Instructions to follow | Wherever a line in the records below contains "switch", copy that line.

Data excerpts |
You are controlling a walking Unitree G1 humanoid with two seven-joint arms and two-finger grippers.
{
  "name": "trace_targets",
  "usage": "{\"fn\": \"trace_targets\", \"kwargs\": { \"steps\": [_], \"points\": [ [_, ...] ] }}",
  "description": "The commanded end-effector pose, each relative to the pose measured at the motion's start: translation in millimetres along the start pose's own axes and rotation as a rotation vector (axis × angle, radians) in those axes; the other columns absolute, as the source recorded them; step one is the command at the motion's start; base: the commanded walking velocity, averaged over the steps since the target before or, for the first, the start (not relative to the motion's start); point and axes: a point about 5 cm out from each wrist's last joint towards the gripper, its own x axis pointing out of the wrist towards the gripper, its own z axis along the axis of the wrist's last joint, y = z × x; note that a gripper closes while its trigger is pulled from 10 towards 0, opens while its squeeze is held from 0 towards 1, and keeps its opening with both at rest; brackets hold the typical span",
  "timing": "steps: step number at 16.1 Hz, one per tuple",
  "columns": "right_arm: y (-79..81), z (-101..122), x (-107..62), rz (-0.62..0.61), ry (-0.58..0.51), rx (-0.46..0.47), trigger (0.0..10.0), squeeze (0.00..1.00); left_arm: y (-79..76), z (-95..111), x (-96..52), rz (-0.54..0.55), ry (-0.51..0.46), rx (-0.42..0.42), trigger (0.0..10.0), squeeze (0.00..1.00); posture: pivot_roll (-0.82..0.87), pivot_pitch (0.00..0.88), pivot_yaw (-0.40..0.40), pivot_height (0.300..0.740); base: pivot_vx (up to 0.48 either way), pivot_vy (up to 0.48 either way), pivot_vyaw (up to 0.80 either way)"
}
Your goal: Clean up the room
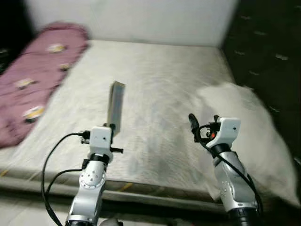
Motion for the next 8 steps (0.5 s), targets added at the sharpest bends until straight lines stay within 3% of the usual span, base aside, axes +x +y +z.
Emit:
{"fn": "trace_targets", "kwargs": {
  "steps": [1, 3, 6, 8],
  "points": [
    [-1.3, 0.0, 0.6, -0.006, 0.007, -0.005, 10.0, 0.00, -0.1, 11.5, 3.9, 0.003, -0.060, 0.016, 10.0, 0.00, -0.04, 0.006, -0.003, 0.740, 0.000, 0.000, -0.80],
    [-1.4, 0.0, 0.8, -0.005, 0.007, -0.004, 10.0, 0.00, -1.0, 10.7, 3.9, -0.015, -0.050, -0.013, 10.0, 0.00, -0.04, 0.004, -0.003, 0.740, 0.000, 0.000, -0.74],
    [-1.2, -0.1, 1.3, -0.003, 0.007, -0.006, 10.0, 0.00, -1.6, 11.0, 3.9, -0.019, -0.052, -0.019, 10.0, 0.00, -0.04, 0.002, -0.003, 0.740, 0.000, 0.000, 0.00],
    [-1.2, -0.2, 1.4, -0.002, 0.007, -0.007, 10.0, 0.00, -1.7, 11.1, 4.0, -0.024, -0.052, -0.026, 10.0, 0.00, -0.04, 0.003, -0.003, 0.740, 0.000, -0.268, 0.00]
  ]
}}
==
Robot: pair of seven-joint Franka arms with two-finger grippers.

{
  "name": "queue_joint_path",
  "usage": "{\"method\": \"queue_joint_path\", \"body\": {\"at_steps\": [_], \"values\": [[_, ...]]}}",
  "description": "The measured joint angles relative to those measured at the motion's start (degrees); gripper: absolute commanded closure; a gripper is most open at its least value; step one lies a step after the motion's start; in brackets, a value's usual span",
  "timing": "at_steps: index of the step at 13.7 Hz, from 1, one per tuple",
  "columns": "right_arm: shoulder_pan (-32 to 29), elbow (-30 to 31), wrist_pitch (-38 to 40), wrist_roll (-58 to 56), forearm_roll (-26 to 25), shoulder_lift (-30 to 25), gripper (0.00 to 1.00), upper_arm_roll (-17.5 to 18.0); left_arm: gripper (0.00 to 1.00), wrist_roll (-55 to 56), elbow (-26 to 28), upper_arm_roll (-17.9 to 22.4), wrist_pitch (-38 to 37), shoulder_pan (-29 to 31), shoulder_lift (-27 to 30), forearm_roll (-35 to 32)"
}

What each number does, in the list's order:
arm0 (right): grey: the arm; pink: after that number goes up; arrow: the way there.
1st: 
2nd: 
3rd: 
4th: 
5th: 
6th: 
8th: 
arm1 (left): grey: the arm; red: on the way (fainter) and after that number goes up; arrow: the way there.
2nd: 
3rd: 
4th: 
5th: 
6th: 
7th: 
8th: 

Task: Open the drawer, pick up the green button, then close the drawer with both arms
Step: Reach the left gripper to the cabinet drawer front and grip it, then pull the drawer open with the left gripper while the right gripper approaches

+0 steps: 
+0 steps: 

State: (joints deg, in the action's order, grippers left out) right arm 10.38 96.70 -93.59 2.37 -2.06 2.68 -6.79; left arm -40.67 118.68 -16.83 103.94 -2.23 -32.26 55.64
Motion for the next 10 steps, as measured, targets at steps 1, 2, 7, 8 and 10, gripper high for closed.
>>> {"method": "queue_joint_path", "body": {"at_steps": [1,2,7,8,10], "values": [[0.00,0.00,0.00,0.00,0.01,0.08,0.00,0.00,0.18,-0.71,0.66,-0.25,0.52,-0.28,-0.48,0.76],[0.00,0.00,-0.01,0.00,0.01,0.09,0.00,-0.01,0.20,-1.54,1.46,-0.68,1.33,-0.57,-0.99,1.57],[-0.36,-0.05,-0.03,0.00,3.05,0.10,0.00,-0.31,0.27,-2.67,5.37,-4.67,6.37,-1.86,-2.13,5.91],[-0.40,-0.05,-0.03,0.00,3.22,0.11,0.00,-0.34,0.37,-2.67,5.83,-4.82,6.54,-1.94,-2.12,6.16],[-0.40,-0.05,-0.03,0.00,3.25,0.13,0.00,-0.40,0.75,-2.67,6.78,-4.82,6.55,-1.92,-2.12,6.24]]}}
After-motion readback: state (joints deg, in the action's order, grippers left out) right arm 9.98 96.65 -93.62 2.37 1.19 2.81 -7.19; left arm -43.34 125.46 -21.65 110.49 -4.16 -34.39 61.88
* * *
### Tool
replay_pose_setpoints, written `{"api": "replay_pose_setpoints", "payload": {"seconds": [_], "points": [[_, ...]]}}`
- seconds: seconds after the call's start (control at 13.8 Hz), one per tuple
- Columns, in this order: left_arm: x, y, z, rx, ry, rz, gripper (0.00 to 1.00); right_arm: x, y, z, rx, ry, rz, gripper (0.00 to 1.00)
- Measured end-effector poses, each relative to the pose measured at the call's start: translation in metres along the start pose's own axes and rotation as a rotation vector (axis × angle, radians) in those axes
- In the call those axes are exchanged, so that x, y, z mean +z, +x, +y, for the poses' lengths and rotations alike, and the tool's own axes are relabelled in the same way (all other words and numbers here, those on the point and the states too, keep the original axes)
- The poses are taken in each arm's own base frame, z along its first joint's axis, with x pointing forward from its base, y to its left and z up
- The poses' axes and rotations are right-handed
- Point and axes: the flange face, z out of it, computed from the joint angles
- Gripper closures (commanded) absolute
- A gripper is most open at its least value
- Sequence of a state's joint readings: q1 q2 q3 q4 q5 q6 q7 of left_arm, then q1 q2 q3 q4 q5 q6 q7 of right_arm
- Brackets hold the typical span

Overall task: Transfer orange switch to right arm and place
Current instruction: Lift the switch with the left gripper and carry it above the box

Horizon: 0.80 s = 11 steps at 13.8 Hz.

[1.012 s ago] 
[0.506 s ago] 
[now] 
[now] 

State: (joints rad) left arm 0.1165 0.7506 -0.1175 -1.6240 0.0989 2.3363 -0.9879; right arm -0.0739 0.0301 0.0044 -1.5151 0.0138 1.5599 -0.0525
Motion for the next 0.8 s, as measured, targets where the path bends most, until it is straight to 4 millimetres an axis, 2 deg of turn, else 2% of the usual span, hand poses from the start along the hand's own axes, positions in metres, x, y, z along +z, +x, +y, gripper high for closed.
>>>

Written response |
Overall task: Transfer orange switch to right arm and place
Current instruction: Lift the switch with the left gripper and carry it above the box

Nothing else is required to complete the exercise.